# TASK PROMPT:
Your result should be the lines holding the word "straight", copied from the entries below.

(RECORDS FOR THE TASK Opens)

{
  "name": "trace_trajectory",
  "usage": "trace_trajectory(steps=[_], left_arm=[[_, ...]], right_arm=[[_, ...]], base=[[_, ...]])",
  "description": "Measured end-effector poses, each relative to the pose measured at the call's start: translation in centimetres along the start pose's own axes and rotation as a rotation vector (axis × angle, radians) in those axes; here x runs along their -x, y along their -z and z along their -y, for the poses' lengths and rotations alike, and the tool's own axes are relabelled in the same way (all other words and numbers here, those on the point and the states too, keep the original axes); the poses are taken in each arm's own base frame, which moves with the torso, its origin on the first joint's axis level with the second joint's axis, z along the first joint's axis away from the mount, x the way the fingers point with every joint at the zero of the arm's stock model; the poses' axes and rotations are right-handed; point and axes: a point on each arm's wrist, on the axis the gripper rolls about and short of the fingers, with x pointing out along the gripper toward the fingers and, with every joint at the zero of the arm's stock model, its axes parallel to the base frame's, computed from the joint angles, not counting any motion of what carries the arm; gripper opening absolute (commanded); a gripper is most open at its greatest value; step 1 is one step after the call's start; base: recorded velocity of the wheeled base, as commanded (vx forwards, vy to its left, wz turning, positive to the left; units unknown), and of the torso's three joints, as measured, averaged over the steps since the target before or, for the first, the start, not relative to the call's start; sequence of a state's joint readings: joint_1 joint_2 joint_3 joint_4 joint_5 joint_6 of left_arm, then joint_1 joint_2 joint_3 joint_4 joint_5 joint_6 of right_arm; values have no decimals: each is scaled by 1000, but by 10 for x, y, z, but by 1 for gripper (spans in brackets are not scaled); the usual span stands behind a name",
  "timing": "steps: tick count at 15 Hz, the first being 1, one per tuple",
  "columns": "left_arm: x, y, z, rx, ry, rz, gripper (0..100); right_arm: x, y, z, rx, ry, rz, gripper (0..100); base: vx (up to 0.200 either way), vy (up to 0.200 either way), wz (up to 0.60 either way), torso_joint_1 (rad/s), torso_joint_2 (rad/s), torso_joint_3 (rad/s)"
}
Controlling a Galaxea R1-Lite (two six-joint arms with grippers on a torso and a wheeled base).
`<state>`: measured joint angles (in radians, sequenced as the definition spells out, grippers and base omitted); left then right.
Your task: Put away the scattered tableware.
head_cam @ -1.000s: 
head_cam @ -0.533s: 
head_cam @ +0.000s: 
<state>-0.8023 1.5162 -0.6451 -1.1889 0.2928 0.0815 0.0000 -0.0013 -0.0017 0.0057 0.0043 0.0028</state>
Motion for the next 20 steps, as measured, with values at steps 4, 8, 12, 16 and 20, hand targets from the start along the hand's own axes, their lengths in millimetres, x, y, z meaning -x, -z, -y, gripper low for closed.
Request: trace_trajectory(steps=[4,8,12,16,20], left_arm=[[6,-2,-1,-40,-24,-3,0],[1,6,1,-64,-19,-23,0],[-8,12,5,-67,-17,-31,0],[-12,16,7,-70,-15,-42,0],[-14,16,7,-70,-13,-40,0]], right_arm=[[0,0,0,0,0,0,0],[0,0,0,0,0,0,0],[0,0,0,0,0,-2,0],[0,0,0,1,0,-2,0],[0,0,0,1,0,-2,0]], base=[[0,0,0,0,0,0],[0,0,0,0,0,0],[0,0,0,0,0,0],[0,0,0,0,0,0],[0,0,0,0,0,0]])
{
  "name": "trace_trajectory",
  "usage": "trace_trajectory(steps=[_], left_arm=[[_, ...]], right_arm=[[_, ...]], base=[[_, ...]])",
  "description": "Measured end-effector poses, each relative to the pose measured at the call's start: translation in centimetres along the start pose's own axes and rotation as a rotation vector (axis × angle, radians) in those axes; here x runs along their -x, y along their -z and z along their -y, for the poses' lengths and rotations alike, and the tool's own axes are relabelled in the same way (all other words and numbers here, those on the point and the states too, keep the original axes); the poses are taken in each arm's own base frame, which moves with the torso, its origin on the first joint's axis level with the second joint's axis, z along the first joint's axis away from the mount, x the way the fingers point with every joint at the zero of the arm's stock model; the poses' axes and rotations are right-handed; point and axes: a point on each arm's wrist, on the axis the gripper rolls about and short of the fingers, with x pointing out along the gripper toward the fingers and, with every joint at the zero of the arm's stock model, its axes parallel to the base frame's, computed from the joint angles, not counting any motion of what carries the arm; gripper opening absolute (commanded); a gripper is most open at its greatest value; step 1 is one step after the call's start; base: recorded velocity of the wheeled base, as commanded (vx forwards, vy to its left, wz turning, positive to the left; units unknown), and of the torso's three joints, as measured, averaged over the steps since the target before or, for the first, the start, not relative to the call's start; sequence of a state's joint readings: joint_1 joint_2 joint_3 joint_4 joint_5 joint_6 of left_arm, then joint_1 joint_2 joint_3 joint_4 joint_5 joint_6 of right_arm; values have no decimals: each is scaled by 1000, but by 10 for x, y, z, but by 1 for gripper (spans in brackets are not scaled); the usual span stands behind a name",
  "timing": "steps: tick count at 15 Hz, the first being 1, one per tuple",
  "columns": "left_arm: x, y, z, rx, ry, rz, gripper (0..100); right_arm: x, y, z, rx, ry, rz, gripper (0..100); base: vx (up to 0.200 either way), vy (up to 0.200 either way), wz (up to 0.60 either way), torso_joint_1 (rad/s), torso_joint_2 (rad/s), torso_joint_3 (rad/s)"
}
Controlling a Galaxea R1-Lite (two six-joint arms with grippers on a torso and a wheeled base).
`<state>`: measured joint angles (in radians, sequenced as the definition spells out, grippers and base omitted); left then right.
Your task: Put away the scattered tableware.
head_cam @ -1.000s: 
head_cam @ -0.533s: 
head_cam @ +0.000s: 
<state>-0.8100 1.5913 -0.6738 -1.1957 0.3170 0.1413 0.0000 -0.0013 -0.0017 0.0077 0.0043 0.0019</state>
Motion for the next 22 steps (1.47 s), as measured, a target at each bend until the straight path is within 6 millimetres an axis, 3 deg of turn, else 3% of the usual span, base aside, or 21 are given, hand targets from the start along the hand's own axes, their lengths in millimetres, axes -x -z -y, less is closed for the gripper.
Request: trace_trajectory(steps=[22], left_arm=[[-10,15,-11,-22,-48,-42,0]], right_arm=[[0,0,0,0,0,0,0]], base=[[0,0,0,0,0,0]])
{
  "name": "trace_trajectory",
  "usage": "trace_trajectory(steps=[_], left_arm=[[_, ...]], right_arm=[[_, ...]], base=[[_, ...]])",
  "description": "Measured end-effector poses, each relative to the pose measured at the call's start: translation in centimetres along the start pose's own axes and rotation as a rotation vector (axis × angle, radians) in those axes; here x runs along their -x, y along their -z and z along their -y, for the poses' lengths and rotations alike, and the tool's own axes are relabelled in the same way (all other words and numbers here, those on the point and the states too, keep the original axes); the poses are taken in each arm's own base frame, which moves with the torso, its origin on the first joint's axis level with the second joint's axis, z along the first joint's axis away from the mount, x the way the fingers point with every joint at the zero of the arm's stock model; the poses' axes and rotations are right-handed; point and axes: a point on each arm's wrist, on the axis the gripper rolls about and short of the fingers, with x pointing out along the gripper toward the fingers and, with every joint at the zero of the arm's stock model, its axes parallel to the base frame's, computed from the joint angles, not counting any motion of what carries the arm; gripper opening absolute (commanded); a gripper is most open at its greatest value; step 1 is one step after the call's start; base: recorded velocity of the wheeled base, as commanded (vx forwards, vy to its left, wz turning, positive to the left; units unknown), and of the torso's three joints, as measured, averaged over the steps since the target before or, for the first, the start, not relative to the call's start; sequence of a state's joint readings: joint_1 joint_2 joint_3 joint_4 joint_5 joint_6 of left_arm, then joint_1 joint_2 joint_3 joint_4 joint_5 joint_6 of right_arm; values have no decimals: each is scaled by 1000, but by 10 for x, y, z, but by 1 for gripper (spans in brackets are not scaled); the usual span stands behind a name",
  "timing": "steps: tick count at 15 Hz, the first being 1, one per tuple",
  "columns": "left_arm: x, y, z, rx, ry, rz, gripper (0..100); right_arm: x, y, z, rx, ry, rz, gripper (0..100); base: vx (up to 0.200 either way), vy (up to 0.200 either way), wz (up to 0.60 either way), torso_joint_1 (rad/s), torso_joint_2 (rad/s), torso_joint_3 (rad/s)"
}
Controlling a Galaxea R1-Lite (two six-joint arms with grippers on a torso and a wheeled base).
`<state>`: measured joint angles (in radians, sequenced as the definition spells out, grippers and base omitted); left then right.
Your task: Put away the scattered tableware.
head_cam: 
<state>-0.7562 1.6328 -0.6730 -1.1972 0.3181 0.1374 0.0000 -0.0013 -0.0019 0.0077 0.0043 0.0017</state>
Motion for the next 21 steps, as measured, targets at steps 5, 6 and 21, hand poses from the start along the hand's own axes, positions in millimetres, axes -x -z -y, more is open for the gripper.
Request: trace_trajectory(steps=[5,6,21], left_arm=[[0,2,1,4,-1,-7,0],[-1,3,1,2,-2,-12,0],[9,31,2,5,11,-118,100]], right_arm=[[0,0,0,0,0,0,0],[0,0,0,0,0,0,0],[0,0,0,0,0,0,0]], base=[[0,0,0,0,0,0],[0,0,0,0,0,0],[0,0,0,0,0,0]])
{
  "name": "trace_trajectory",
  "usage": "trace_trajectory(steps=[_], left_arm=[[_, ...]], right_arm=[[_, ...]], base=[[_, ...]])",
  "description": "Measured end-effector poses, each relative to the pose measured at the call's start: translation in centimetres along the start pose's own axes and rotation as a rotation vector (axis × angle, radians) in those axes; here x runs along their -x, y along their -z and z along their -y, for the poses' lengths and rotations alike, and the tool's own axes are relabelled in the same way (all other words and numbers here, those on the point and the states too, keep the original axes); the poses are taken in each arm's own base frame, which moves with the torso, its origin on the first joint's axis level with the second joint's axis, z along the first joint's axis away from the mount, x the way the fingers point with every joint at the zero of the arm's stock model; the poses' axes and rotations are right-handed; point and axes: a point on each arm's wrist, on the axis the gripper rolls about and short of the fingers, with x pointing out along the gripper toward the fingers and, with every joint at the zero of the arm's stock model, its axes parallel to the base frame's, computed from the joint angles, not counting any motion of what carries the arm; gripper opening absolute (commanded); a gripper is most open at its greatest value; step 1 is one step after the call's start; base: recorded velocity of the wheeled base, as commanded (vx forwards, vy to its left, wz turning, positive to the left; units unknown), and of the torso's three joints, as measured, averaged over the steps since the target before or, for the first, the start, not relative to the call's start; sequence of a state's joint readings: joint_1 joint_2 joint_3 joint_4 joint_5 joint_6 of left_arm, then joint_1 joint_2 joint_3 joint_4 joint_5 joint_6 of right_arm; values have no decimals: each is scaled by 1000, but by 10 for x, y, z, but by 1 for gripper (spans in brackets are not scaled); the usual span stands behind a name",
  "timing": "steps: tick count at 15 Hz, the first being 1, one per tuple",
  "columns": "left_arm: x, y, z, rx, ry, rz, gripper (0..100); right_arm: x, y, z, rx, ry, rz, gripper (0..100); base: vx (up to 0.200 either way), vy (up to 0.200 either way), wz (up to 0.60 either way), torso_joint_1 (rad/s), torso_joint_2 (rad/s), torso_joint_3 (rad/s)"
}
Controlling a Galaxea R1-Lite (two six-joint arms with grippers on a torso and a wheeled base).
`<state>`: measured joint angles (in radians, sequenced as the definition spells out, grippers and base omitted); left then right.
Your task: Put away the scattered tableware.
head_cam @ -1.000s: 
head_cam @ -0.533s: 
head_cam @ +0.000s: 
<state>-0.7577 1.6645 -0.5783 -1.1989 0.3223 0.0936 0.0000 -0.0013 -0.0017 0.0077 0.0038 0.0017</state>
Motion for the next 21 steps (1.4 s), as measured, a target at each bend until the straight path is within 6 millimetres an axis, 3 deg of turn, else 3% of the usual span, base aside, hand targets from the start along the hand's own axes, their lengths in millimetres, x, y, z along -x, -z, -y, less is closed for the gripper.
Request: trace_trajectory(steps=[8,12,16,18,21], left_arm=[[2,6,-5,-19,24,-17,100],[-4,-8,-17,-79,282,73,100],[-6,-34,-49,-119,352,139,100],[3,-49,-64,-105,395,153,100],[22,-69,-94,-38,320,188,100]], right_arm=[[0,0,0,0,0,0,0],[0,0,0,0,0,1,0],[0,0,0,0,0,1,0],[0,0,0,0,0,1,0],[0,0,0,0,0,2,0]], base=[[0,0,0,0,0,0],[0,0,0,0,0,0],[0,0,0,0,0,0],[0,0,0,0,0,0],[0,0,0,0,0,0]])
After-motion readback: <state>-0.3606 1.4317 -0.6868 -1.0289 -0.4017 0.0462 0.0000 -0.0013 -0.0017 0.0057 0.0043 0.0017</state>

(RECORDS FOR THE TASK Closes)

# SOLUTION:
Motion for the next 22 steps (1.47 s), as measured, a target at each bend until the straight path is within 6 millimetres an axis, 3 deg of turn, else 3% of the usual span, base aside, or 21 are given, hand targets from the start along the hand's own axes, their lengths in millimetres, axes -x -z -y, less is closed for the gripper.
Motion for the next 21 steps (1.4 s), as measured, a target at each bend until the straight path is within 6 millimetres an axis, 3 deg of turn, else 3% of the usual span, base aside, hand targets from the start along the hand's own axes, their lengths in millimetres, x, y, z along -x, -z, -y, less is closed for the gripper.

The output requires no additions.